• [Exercise requirements] Check each line of the listing below for the string "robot", then give only the number of lines where it occurs.

• [Data to process]
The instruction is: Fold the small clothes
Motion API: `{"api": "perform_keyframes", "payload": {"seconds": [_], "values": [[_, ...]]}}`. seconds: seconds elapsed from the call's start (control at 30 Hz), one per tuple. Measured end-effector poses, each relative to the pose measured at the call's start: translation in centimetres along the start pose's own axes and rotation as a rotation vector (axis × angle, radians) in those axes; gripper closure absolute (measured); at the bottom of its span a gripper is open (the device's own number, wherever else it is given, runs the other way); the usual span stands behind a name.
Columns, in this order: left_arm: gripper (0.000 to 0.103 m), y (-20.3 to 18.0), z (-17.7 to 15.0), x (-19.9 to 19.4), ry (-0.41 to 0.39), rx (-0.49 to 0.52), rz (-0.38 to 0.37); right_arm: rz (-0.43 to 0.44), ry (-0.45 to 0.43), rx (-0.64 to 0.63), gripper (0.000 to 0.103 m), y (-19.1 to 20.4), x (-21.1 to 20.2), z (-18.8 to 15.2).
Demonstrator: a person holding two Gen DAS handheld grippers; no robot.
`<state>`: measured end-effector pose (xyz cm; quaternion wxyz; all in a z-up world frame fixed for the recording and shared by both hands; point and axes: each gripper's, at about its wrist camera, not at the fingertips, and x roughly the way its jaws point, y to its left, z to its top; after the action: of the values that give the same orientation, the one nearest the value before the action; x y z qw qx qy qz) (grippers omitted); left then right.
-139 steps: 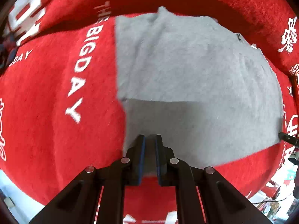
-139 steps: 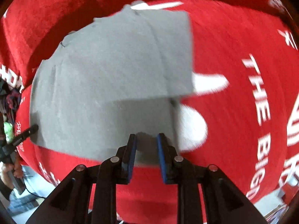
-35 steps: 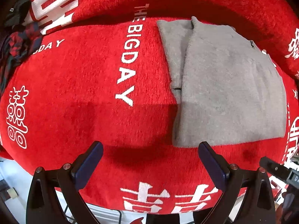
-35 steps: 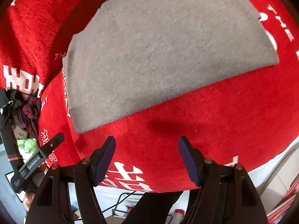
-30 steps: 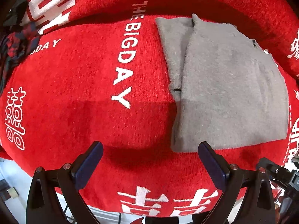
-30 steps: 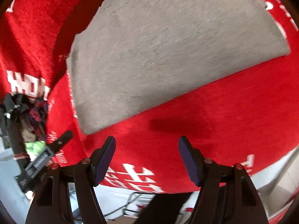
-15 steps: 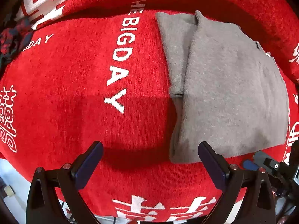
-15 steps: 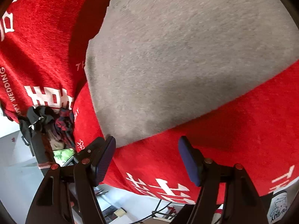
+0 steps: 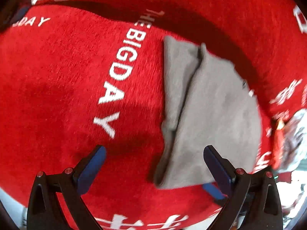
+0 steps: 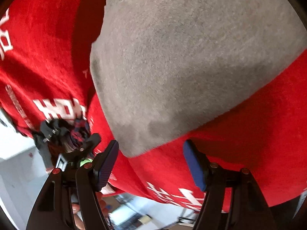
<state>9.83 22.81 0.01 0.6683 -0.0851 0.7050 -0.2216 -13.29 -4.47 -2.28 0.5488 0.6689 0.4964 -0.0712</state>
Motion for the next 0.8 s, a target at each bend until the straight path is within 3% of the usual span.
{"api": "perform_keyframes", "payload": {"seconds": [0.3, 0.37, 0.4, 0.43, 0.6, 0.8], "values": [[0.001, -0.3, 1.7, 2.0, 0.048, -0.023, -0.152, 0.106, -0.049, 0.096, 0.030, 0.3, 1.7, 0.9], [0.001, -0.6, 1.9, 2.7, 0.048, -0.029, -0.168, 0.123, -0.025, 0.144, 0.055, -0.2, 2.2, 1.3], [0.001, -0.8, 1.9, 2.9, 0.050, -0.035, -0.177, 0.125, -0.009, 0.159, 0.084, -0.4, 2.4, 1.4], [0.001, -1.0, 1.9, 3.2, 0.060, -0.040, -0.194, 0.141, 0.004, 0.170, 0.090, -0.5, 2.4, 1.6], [0.001, -2.0, 3.9, 4.8, 0.091, -0.053, -0.275, 0.231, 0.001, 0.054, 0.094, 2.0, -0.2, 2.2], [0.001, -4.8, 6.1, 6.6, 0.131, -0.054, -0.376, 0.234, 0.017, -0.081, 0.094, 5.4, -2.3, 3.1]]}}
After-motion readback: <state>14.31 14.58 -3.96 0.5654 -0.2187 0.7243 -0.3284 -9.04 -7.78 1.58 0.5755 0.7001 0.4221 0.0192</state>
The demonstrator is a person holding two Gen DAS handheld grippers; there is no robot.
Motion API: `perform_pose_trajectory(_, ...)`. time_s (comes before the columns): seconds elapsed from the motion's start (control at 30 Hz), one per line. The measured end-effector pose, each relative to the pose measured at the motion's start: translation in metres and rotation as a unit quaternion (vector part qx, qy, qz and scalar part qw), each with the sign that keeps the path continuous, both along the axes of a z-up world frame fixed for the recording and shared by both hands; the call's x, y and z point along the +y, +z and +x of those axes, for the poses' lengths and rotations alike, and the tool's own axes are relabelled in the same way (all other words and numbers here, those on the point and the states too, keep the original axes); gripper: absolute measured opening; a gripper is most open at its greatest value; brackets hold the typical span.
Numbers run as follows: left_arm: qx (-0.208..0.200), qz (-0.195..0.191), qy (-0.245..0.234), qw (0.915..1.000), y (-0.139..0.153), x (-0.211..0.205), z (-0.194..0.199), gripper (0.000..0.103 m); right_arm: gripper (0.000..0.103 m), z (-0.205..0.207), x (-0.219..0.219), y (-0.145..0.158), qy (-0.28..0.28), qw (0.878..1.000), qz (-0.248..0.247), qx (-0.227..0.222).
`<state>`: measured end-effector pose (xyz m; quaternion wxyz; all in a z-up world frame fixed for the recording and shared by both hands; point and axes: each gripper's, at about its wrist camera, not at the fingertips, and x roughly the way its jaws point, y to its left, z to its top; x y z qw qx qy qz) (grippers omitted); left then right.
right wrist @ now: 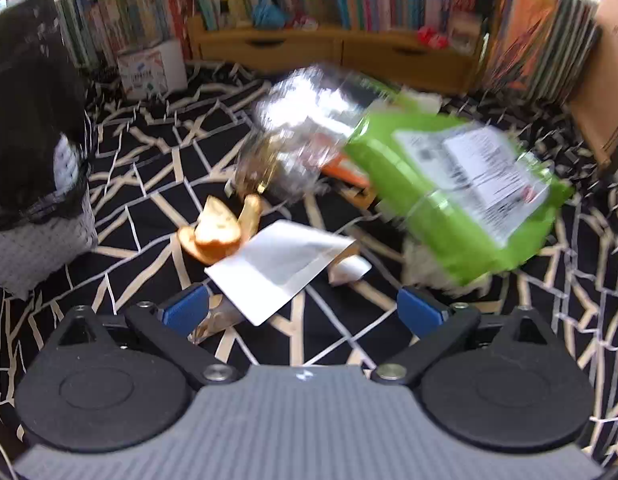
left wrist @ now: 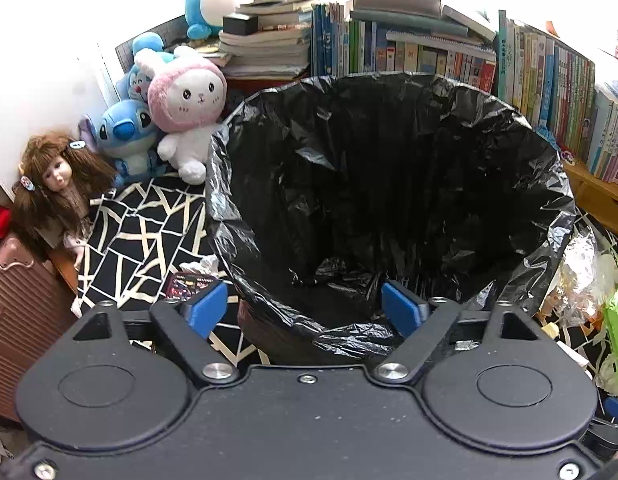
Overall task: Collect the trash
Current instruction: 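Grasp the black bag rim with the left tool while the right tool grasps a pale peel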
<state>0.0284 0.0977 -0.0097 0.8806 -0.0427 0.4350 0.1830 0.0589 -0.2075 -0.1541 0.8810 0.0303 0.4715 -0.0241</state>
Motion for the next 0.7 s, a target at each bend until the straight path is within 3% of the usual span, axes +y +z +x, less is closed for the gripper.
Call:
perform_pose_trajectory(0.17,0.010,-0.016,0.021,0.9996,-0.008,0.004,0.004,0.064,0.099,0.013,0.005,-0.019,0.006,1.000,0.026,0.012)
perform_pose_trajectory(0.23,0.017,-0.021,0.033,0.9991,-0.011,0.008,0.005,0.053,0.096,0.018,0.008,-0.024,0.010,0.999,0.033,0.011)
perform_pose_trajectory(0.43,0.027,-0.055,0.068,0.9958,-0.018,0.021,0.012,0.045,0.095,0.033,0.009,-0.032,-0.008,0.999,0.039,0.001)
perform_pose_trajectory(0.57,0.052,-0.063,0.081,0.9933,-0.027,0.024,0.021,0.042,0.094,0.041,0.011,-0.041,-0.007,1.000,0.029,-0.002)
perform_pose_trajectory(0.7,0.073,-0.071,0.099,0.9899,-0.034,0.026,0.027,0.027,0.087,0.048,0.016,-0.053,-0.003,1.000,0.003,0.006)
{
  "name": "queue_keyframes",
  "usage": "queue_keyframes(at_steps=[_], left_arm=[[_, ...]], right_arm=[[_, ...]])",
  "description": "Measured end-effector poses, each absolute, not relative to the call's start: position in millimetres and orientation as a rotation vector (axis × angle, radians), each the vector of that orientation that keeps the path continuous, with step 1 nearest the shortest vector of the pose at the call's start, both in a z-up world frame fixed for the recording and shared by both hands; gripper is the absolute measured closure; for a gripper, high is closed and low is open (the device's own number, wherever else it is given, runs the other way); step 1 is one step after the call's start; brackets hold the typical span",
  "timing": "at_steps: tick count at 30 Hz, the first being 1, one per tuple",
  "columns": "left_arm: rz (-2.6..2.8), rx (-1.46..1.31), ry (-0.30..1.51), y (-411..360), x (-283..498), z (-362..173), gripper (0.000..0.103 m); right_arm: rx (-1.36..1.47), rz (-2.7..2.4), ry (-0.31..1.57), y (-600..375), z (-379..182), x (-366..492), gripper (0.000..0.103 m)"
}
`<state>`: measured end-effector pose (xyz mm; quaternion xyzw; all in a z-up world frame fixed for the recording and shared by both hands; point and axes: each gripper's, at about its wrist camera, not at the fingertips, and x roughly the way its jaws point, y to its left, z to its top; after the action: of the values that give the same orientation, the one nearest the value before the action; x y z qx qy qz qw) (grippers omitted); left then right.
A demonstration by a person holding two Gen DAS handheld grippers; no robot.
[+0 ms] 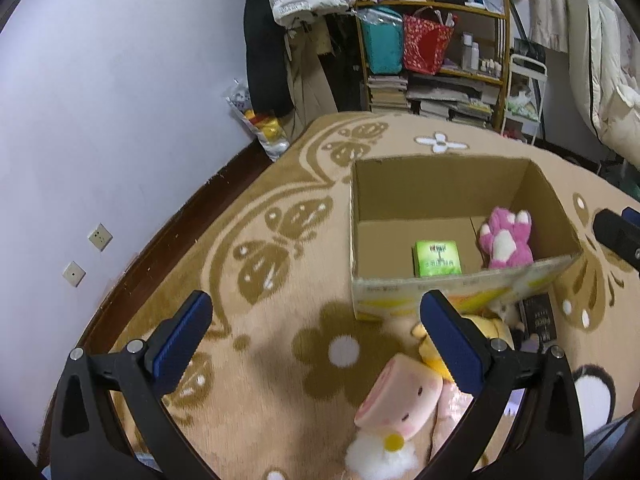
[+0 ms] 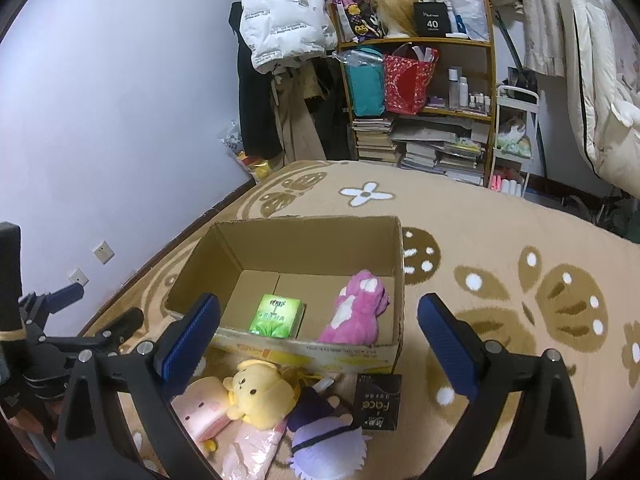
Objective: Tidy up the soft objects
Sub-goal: 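Move both grippers back down toward the remaining plush toys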
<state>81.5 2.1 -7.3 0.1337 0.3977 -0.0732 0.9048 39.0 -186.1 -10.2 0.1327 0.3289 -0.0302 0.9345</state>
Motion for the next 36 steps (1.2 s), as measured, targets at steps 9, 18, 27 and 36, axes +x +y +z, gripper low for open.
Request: queue_keyframes(at_steps=[9,18,27,36], left_arm=[[-0.182,0.296,0.92,1.5,71.0,-22.8,0.0],[-0.213,0.326,0.975,-4.2,68.6,-33.9,0.0],[-0.225,0.339,1.063,-13.3,74.4,-55.6,0.0],[-0.249,0.345,1.163,-18.4,80.5,-77.1,0.0]], right_arm=[[0.299,-0.059,0.703,-182.8,-20.2,23.5,0.0],[0.32,-0.028,0.744,-177.5,-30.6,22.5,0.0],[0.368,0.016,0.797,-171.2,-48.9,31.3,0.0],[0.415,0.061,0.862,-165.2,-69.2,46.7,0.01]])
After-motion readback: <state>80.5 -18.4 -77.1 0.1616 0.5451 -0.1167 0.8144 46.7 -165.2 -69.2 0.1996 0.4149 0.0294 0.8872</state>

• [Written response] 3